Start of Supplied entries

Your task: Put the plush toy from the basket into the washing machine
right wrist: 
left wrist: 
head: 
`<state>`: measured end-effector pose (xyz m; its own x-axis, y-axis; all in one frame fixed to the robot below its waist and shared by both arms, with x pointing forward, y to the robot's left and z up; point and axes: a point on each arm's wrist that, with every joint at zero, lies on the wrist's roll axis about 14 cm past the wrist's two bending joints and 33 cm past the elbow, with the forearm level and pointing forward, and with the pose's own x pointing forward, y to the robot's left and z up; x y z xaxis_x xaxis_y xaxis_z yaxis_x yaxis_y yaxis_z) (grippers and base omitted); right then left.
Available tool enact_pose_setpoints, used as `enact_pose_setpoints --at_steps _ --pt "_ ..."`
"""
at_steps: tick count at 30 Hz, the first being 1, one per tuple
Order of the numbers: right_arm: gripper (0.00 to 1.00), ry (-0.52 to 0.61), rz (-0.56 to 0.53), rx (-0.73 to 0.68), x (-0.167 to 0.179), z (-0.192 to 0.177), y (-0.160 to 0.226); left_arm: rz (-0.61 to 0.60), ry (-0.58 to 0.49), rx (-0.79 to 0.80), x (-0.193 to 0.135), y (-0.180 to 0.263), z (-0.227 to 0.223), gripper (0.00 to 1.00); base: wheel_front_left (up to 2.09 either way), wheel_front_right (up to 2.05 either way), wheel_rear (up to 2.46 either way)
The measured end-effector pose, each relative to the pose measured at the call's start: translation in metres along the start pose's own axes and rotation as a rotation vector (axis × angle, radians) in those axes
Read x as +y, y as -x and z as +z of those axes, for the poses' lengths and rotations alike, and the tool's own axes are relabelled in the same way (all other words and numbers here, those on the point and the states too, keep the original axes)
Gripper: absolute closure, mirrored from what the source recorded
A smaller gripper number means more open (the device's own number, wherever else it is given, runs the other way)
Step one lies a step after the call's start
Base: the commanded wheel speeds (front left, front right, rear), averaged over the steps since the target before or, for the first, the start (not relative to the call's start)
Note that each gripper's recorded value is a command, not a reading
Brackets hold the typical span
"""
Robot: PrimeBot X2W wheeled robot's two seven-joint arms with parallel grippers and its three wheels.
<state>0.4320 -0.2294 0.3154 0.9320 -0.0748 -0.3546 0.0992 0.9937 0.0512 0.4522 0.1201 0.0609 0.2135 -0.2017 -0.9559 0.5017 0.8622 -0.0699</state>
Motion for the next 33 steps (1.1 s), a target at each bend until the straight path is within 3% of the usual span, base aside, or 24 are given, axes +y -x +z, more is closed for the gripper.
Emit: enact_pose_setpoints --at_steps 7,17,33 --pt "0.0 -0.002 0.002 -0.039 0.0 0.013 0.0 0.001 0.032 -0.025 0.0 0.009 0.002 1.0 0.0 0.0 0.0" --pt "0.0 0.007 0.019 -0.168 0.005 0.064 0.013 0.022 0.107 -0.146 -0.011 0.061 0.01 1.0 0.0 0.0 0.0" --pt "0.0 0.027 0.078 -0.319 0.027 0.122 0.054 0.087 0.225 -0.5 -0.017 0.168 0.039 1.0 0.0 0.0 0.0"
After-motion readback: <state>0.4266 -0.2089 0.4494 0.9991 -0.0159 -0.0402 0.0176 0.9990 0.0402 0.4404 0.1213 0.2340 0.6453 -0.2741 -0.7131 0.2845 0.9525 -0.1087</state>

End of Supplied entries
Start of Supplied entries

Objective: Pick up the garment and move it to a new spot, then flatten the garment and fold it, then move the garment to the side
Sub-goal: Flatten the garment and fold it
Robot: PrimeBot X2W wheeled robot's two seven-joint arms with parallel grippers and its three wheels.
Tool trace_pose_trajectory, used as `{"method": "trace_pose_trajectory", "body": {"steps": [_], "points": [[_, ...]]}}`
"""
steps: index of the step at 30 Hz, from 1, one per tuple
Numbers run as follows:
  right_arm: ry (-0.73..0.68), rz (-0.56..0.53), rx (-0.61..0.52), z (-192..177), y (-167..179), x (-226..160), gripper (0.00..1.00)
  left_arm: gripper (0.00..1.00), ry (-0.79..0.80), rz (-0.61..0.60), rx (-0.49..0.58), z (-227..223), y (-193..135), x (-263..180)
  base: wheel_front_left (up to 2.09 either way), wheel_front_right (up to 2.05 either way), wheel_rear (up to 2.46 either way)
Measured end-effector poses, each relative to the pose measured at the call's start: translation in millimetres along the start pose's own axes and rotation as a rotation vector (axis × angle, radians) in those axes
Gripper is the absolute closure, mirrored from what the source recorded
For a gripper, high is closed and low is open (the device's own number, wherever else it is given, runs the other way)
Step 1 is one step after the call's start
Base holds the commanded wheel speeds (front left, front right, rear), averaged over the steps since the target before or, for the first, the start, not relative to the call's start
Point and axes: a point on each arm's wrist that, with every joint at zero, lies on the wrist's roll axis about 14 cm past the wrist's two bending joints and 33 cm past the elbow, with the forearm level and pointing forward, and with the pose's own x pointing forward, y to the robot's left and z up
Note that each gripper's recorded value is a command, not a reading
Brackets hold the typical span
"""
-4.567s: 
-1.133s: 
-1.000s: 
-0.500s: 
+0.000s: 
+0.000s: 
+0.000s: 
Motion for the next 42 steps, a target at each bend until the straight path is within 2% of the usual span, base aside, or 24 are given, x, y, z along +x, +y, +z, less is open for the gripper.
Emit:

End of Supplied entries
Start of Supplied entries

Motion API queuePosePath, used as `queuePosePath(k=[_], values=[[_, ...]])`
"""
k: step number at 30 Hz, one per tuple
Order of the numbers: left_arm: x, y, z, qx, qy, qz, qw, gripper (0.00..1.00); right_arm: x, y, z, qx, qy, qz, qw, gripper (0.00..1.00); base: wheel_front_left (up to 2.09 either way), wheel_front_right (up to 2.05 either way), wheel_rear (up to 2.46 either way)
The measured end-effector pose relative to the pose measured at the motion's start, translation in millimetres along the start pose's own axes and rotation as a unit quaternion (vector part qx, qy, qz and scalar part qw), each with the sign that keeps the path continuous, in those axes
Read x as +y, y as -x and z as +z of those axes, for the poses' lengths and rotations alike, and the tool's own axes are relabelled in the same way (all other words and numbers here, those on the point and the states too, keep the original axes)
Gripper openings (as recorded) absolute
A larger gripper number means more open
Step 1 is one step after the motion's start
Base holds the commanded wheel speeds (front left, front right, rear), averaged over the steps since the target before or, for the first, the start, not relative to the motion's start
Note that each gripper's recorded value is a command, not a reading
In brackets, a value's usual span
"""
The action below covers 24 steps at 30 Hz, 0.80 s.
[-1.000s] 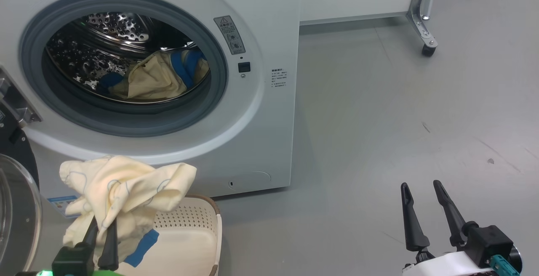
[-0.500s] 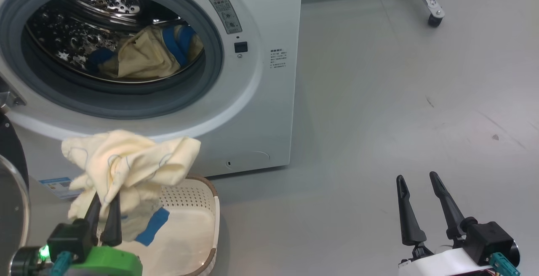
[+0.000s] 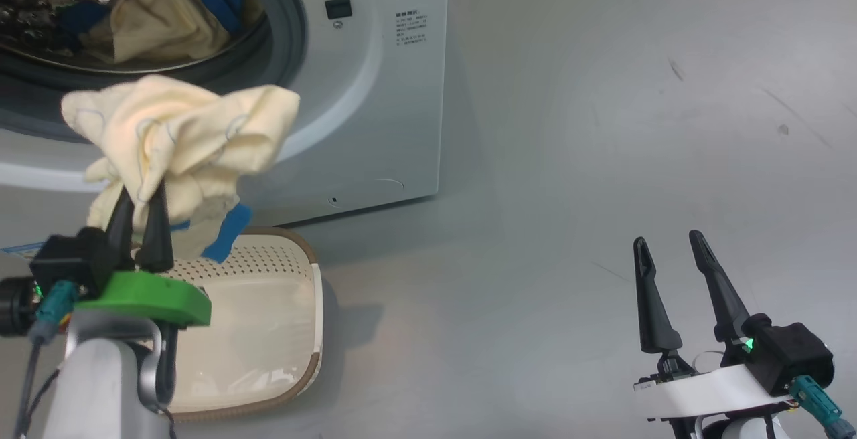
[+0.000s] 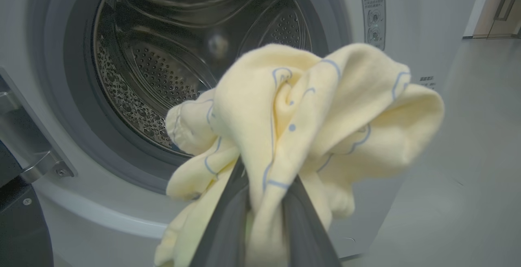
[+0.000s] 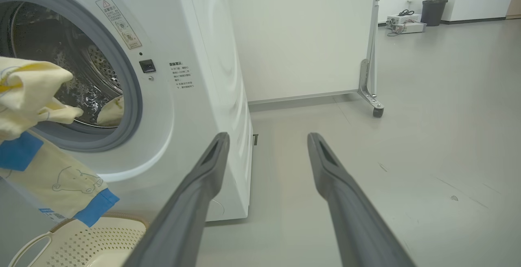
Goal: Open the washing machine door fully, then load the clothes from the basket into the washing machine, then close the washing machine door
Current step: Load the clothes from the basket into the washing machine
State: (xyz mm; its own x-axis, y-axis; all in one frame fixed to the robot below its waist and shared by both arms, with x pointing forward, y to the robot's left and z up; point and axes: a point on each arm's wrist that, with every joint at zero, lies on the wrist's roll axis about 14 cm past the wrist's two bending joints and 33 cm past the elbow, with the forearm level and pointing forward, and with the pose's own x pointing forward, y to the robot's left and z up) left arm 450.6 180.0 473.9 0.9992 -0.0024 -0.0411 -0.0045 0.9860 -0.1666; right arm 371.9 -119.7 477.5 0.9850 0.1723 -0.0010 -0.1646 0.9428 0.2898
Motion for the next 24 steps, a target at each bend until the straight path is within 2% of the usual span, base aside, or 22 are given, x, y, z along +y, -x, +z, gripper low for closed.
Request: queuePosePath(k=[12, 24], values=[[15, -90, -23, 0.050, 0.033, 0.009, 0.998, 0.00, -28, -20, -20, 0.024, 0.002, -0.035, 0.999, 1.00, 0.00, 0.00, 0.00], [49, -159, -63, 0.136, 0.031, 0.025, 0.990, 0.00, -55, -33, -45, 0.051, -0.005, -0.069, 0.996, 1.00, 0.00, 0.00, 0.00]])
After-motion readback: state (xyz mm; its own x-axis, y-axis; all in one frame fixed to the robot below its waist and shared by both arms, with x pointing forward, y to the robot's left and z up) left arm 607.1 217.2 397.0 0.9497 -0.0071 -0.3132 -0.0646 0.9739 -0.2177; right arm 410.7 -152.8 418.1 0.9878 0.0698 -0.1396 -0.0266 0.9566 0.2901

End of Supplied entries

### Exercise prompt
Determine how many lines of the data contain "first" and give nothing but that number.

### Solution to the exercise
4